Airdate: March 3, 2023

Travel through Pennsylvania’s northern tier and there are places where you can drive miles through thick forests or without passing through a town. What you also won’t see is a lot of artificial lights in some of those areas. Many people who live in the Pennsylvania Wilds want to keep it that way.

But it’s getting harder as development continues.

Light pollution is not just an issue in rural areas.

On The Spark Friday, Sandy Goodstein, a volunteer with the Pennsylvania Outdoor Light Council defined light pollution,”Light pollution we like to describe to people is the improper use of outdoor space. We’re talking mainly about outdoor lighting now where it’s not being directed in the right thing, over lit in many situations and, you know, having lights on at times when it’s not needed.”

Mark Grosz is another volunteer. Both men said they became interested in light pollution because they were studies the sky through astronomy. Grosz added,”Flagstaff, Arizona, population 80,000, they can go out in their driveway at night and look up and see the Milky Way. Mechanicsburg is less than 10,000, and I can’t do that. Why? Cumberland Valley is a big place with a lot of development, a lot of lights. So that’s why we can’t see it. But you can do lighting in a way that still allows you to see the sky and also protects health. And because that same light pollution is affecting human health and the environment as well. So it’s just not missing the the beauty of the night sky. We can have all the light we need and have the dark sky. And that’s what we’re really trying to do.”

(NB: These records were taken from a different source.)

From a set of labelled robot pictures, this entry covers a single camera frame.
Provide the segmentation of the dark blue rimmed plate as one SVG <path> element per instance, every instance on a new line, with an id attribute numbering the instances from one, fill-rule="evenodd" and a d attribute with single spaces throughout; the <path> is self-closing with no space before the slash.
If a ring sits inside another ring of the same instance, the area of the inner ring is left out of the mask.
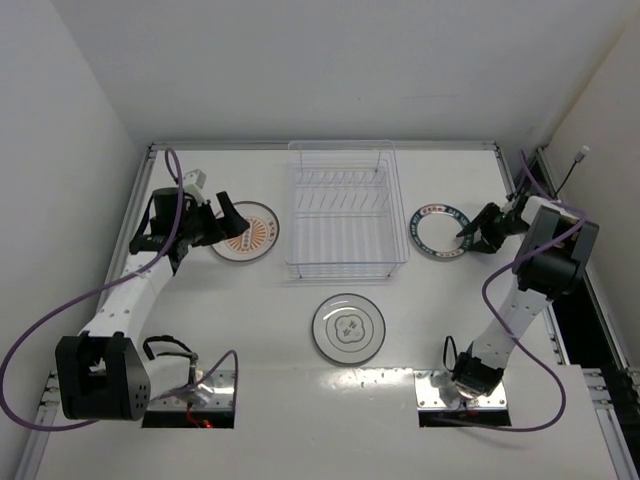
<path id="1" fill-rule="evenodd" d="M 463 232 L 470 220 L 459 209 L 431 203 L 418 208 L 408 223 L 413 244 L 436 260 L 454 260 L 470 250 L 474 237 Z"/>

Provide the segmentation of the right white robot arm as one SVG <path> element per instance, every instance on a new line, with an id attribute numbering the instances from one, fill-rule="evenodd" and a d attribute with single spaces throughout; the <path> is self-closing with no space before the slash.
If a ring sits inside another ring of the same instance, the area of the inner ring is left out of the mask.
<path id="1" fill-rule="evenodd" d="M 494 319 L 457 356 L 452 382 L 466 398 L 490 395 L 502 381 L 510 356 L 537 315 L 573 292 L 582 281 L 600 227 L 585 215 L 540 196 L 518 197 L 500 208 L 491 203 L 461 233 L 480 234 L 471 249 L 493 253 L 509 236 L 524 236 L 513 283 Z"/>

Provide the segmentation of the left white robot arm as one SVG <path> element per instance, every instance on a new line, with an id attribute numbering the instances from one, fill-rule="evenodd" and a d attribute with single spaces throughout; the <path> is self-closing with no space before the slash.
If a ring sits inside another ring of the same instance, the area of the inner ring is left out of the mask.
<path id="1" fill-rule="evenodd" d="M 70 420 L 141 419 L 150 402 L 196 387 L 192 351 L 152 353 L 143 327 L 164 287 L 189 251 L 242 235 L 248 221 L 226 192 L 215 212 L 197 188 L 153 191 L 129 243 L 122 277 L 76 336 L 55 349 L 62 410 Z"/>

Goodstein said that one of the biggest factors in light pollution or light “trespass” is that lighting fixtures aren’t aimed properly,”Lighting down is what we’re talking about, because a lot of these issues with light fixtures are not aimed properly when they’re installed. And especially now with the we’re having the changeover to LED lights. It’s even more important that this is carried out in an installation of a lighting fixture. I’m sure a lot of your listeners, if you go out in the evening and just start driving around, some of these older lights where they wanted to light up, let’s say a parking lot area instead of having it figured out properly where all the lights are down, they’ll have one or two fixtures aimed straight up where half the lights go, going up into the air, not doing anything. The other half down there and the other out light is probably going into the driver’s eye causing glare, which is again affecting their vision for driving.”